Das solidarische Verhalten
einer Mehrheit der 2.000 Teilnehmerinnen und Teilnehmer der bürgerlichen Kundgebung am Bahnhofsvorplatz hat dazu geführt, körperlich und juristisch Schlimmeres zu verhindern. Bereitgestellte Wasserwerfer wurden wieder vom Polizeikessel auf der Berliner Straße abgezogen, der Lautsprecherwagen des linksradikalen Antifabündnisses nicht beschlagnahmt, die Festnahmen durch Greiftrupps eingestellt und der Polizeikessel schließlich geöffnet. Politisch wurde hier allerdings gewaltsam das durchgesetzt, was im Vorfeld vom linksradikalen Antifabündnis und den 2.000 Antifaschistinnen und Antifaschisten der "Campusdemo" verweigert wurde: Das Einreihen in die Zivilgesellschaft. Weder die Uhrzeit, noch die tatsächlichen Polizeiabsperrungen hielten die Mehrzahl der Portestierenden jetzt davon ab, auf die Westseite der Stadt "zu den Nazis durchzusickern". Offenbar waren jedoch viele dermaßen erleichtert noch einmal mit einem blauen Auge davongekommen zu sein, dass sie das Angebot sich doch noch in den Umzug der Zivilgesellschaft, weg von den Nazis (und der Konfrontationen mit der Staatsgewalt) zur Stadthalle zu ziehen, angenommen haben. In dieser symbolhaften Geste konstituierten sich die Gewinner No. 2 des Tages: Das bürgerliche Antifabündnis in der Rolle des besseren Deutschlands, der Zivilgesellschaft, des liberalen Flügels des rot/grünen Projektes.

Looser of the day
blieben die Nazis. Kaum 500 wackere Kameraden wagten sich nach Göttingen, um schon nach wenigen hundert Metern den Kniefall vor einer antifaschistischen Sitzblockade am Hagenweg zu üben.

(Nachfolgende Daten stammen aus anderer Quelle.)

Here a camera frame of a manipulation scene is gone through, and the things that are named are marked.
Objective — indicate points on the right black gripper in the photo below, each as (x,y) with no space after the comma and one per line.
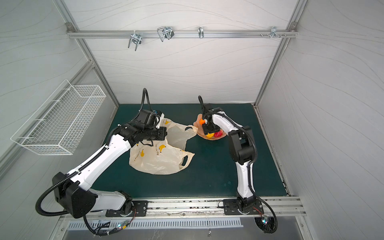
(208,127)

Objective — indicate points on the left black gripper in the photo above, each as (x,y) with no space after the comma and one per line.
(162,134)

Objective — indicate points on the cream banana-print plastic bag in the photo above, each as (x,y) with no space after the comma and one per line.
(164,157)

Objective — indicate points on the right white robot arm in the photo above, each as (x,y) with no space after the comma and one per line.
(243,151)

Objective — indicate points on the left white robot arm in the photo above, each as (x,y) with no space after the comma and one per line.
(75,193)

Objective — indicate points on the pink wavy fruit bowl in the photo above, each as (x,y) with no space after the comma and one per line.
(200,131)

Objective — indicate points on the metal u-bolt clamp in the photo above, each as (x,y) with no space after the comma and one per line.
(135,40)
(165,32)

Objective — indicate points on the black round fan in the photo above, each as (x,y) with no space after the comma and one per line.
(268,225)

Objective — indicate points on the white ventilation grille strip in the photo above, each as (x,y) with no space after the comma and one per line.
(147,224)

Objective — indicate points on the aluminium top crossbar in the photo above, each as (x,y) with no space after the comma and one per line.
(179,34)

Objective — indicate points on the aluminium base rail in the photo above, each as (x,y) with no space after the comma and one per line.
(213,207)

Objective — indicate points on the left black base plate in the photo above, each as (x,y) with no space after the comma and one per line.
(139,207)

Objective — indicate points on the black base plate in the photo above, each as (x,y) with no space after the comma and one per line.
(139,207)
(231,207)

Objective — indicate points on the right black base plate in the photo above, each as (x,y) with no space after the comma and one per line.
(231,207)

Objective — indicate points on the white wire basket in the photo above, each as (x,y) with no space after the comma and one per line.
(58,125)

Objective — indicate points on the metal bracket with bolts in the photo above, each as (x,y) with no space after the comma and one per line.
(273,34)

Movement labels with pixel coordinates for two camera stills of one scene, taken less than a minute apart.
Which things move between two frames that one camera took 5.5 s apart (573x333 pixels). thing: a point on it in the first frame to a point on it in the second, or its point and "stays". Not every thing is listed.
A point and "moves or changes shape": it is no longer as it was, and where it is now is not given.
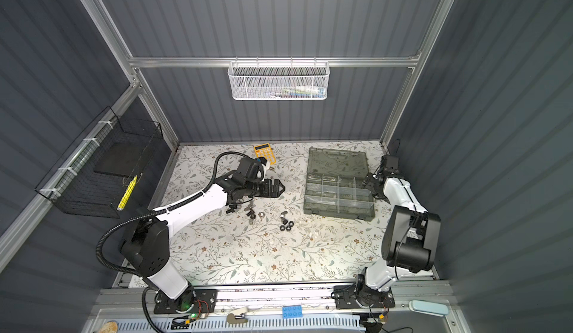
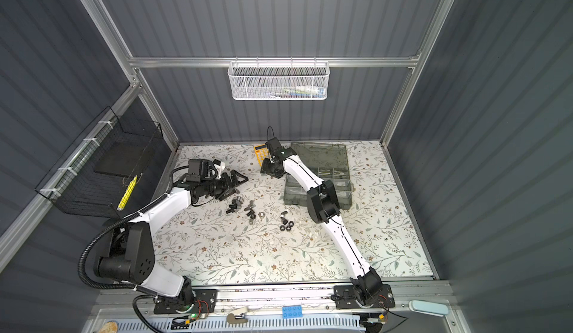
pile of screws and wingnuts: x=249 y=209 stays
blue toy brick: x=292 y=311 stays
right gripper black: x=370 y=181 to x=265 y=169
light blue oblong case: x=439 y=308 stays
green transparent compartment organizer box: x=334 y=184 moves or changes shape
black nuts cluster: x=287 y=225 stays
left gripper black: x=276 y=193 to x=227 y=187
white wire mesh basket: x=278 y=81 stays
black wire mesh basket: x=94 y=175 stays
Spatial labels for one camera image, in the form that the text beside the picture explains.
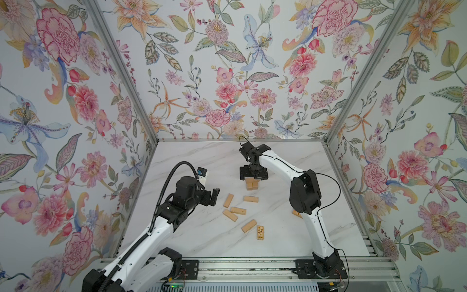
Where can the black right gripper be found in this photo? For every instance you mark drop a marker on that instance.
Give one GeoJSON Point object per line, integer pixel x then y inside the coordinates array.
{"type": "Point", "coordinates": [243, 172]}

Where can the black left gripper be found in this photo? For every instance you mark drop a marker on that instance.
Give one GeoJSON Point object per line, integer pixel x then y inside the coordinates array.
{"type": "Point", "coordinates": [207, 200]}

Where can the plain wood block with holes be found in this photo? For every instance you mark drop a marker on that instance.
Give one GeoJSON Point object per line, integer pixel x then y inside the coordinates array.
{"type": "Point", "coordinates": [239, 211]}

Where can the printed wood block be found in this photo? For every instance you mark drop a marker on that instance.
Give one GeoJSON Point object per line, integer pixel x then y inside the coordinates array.
{"type": "Point", "coordinates": [296, 214]}
{"type": "Point", "coordinates": [260, 233]}

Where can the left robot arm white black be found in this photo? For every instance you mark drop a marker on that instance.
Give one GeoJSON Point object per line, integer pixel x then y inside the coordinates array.
{"type": "Point", "coordinates": [146, 262]}

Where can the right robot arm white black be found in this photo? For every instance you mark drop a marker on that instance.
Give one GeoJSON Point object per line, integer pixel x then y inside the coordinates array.
{"type": "Point", "coordinates": [305, 198]}

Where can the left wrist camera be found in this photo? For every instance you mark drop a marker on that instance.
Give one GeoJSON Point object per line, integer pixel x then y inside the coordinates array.
{"type": "Point", "coordinates": [202, 175]}

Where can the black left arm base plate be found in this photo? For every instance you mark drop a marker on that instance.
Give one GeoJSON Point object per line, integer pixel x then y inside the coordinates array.
{"type": "Point", "coordinates": [183, 269]}

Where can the aluminium front rail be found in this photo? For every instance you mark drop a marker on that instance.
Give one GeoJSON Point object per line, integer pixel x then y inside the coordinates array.
{"type": "Point", "coordinates": [260, 274]}

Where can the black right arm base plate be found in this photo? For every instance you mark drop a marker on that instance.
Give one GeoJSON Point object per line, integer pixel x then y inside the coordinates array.
{"type": "Point", "coordinates": [314, 269]}

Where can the aluminium corner post right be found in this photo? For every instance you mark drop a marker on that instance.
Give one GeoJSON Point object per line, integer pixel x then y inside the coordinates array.
{"type": "Point", "coordinates": [367, 71]}

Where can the aluminium corner post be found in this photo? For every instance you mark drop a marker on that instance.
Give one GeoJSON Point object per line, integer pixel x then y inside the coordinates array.
{"type": "Point", "coordinates": [120, 67]}
{"type": "Point", "coordinates": [367, 71]}

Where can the aluminium corner post left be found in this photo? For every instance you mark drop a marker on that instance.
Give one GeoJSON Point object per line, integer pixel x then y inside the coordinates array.
{"type": "Point", "coordinates": [120, 67]}

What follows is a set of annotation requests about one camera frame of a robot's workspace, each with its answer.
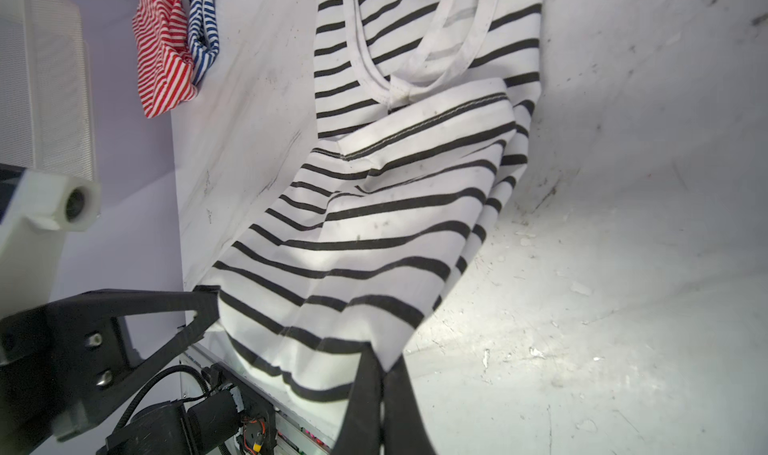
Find black white striped tank top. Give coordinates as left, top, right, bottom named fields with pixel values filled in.
left=203, top=0, right=543, bottom=403

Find lower white mesh shelf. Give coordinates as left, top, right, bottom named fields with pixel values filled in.
left=1, top=0, right=97, bottom=181

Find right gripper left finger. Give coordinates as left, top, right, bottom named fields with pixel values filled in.
left=332, top=349, right=383, bottom=455

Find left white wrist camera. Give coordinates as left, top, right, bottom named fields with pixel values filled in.
left=1, top=164, right=101, bottom=317

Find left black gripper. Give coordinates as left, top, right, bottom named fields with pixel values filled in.
left=1, top=289, right=219, bottom=454

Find blue white striped folded top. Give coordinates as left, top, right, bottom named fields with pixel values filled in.
left=187, top=0, right=220, bottom=86

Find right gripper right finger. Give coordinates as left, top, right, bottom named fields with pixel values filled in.
left=383, top=356, right=436, bottom=455

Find red white striped folded top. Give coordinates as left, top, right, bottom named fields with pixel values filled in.
left=132, top=0, right=197, bottom=119

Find left black corrugated cable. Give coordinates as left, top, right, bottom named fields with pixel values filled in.
left=113, top=364, right=211, bottom=432

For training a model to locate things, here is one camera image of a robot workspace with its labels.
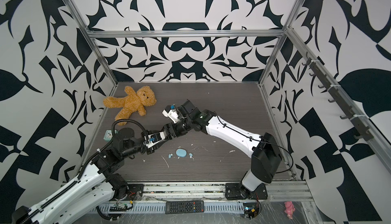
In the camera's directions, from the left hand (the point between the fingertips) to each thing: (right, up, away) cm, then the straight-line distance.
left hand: (164, 130), depth 72 cm
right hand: (0, -2, -2) cm, 3 cm away
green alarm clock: (-37, -7, +19) cm, 42 cm away
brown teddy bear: (-26, +13, +27) cm, 40 cm away
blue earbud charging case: (+7, -15, +13) cm, 21 cm away
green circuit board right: (+40, -36, -1) cm, 54 cm away
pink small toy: (+56, -34, -4) cm, 66 cm away
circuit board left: (-21, -36, +1) cm, 42 cm away
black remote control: (+10, -34, -2) cm, 36 cm away
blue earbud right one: (+12, -16, +13) cm, 24 cm away
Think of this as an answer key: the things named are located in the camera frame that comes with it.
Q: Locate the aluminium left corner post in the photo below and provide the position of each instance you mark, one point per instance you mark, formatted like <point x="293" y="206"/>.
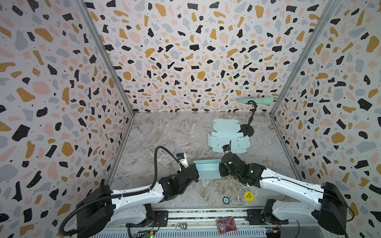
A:
<point x="85" y="15"/>

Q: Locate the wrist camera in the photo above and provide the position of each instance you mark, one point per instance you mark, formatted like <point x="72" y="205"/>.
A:
<point x="182" y="159"/>
<point x="226" y="149"/>

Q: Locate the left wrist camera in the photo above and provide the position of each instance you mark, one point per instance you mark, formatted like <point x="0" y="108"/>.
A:
<point x="182" y="159"/>

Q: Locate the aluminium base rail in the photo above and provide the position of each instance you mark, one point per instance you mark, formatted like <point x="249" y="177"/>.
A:
<point x="201" y="223"/>

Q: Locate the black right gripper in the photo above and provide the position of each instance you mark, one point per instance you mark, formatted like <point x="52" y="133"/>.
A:
<point x="224" y="166"/>

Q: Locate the purple snack packet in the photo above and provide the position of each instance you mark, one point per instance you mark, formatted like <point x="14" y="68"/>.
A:
<point x="226" y="225"/>

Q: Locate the black microphone stand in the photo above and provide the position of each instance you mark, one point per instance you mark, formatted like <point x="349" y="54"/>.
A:
<point x="247" y="129"/>

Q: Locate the aluminium corner post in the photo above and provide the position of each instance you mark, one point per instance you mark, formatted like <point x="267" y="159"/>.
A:
<point x="85" y="15"/>
<point x="324" y="19"/>

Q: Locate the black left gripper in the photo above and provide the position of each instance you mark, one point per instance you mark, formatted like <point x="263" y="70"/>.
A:
<point x="193" y="166"/>

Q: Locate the yellow round sticker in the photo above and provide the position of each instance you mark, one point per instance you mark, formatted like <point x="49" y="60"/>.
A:
<point x="249" y="196"/>

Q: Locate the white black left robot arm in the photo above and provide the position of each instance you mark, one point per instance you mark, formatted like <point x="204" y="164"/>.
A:
<point x="133" y="206"/>

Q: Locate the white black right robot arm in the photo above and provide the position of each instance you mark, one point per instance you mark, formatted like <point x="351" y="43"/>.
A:
<point x="321" y="204"/>

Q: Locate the aluminium right corner post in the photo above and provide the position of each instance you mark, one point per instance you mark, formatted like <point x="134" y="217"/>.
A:
<point x="324" y="19"/>

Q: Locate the flat mint paper box blank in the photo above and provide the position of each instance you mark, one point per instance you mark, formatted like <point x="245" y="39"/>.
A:
<point x="227" y="132"/>

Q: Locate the mint paper box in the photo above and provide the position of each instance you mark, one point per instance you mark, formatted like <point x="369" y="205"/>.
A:
<point x="208" y="169"/>
<point x="227" y="132"/>

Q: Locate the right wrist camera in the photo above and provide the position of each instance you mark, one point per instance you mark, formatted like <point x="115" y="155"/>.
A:
<point x="226" y="149"/>

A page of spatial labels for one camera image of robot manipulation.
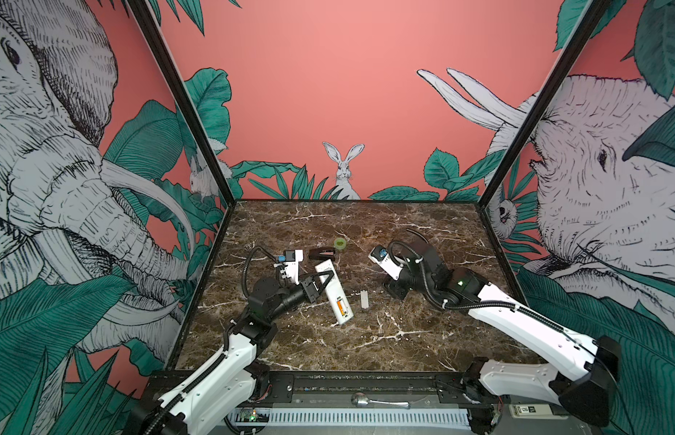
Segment green tape roll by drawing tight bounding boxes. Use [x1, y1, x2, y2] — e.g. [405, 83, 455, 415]
[333, 237, 347, 251]

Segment white battery cover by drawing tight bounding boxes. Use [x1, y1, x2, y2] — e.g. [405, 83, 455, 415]
[360, 291, 370, 310]

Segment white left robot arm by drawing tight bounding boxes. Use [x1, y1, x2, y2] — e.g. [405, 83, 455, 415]
[123, 270, 337, 434]

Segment white perforated cable tray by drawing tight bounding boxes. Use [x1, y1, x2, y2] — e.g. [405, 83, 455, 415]
[229, 408, 471, 430]

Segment black enclosure corner post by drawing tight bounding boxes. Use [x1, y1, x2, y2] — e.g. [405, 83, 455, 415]
[477, 0, 611, 208]
[127, 0, 237, 208]

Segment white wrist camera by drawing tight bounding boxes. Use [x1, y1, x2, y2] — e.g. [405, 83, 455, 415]
[368, 245, 404, 280]
[274, 249, 304, 285]

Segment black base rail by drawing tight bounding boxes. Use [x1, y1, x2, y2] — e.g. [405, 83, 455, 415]
[140, 370, 534, 406]

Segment white label box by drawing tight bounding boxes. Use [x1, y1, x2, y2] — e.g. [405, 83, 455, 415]
[509, 403, 555, 420]

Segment black enclosure corner post right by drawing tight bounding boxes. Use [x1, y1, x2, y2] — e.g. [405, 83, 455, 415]
[477, 0, 611, 208]

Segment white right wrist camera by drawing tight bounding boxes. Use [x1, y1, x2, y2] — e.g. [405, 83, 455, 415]
[368, 245, 404, 280]

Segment black enclosure corner post left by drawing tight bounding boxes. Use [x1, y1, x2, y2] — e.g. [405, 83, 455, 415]
[127, 0, 237, 208]

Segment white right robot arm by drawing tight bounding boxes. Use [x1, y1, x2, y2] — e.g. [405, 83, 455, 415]
[369, 240, 621, 428]

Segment metal spoon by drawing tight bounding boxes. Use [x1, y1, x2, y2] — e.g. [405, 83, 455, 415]
[351, 391, 411, 410]

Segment black stapler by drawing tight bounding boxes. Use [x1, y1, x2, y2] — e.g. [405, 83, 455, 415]
[308, 246, 337, 262]

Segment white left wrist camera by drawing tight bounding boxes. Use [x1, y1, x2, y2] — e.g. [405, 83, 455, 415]
[274, 249, 304, 285]

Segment white remote control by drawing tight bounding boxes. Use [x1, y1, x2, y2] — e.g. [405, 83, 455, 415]
[315, 260, 354, 324]

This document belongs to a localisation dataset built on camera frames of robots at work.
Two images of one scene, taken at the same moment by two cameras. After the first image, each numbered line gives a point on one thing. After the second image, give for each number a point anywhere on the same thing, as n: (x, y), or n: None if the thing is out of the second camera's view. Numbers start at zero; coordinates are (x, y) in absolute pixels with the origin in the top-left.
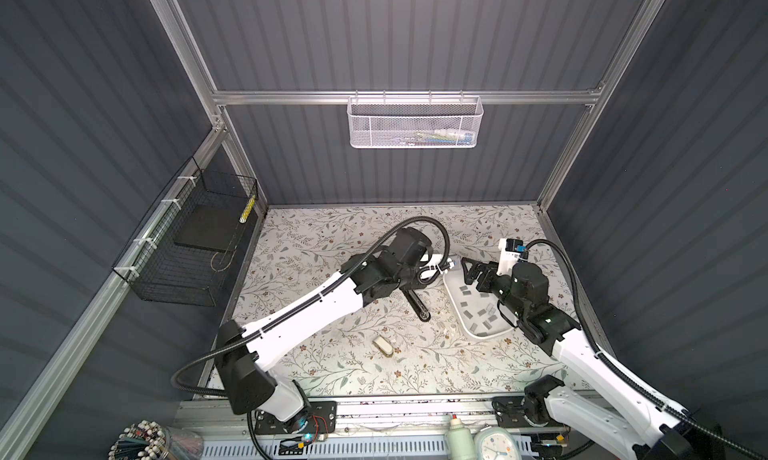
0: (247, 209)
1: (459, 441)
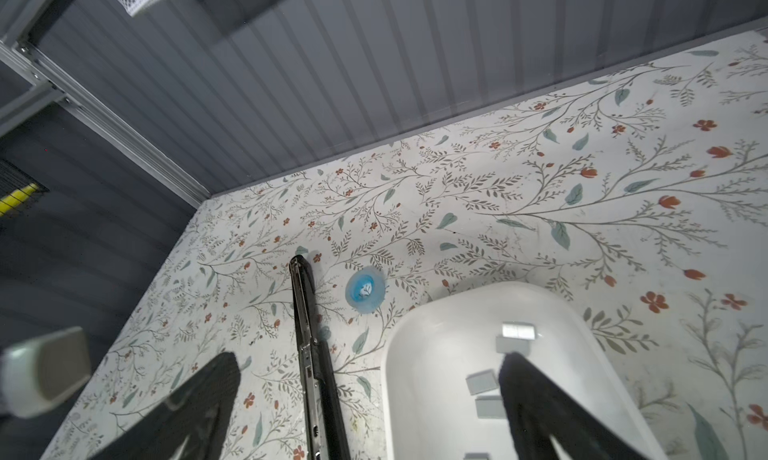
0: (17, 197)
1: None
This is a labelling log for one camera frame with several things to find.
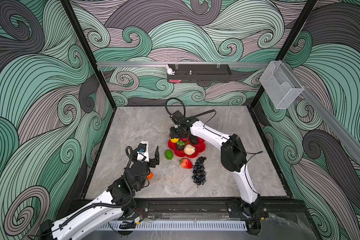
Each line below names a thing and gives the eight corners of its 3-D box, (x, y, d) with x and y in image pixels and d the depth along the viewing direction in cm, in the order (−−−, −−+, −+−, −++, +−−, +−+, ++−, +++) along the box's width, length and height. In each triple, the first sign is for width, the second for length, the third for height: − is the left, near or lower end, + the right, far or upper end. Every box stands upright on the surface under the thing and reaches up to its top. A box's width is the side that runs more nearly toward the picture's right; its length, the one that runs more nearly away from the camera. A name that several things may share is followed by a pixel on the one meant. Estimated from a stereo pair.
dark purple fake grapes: (191, 185, 82) (192, 183, 79) (193, 158, 93) (194, 155, 90) (205, 187, 81) (206, 185, 79) (205, 159, 92) (206, 157, 89)
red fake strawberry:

Die Polizei griff diesen Fingerzeig couragierter Antifaschistinnen und Antifaschisten auf, um die ungeliebten Nazis vorzeitig nach Hause zu geleiten. Als ein NPD-Kreisverband einmal eine "rote Hochburg" einnehmen wollte, mußte dieser feststellen, dass das im eigenen Lager nur wenige vom Hocker riss und nur unter enormen Polizeischutz möglich war. Das reale Kräfteverhältnis "auf der Straße" bleibt in Göttingen nach dem 16. Juni 2001 ebenso eindeutig zu Ungunsten der Nazis fest geschrieben, wie ihre gesellschaftliche Bedeutungslosigkeit.

In einer Presseerklärung zu den Ereignissen des Tages schrieben wir am 16.6.2001: "Die Faschisten haben heute höchstens einen Fuß in die Tür bekommen. Wir werden auch zukünftig dafür sorgen, dass ihnen diese Tür gehörig vor den Kopf knallt." Dem bleibt nichts hinzuzufügen.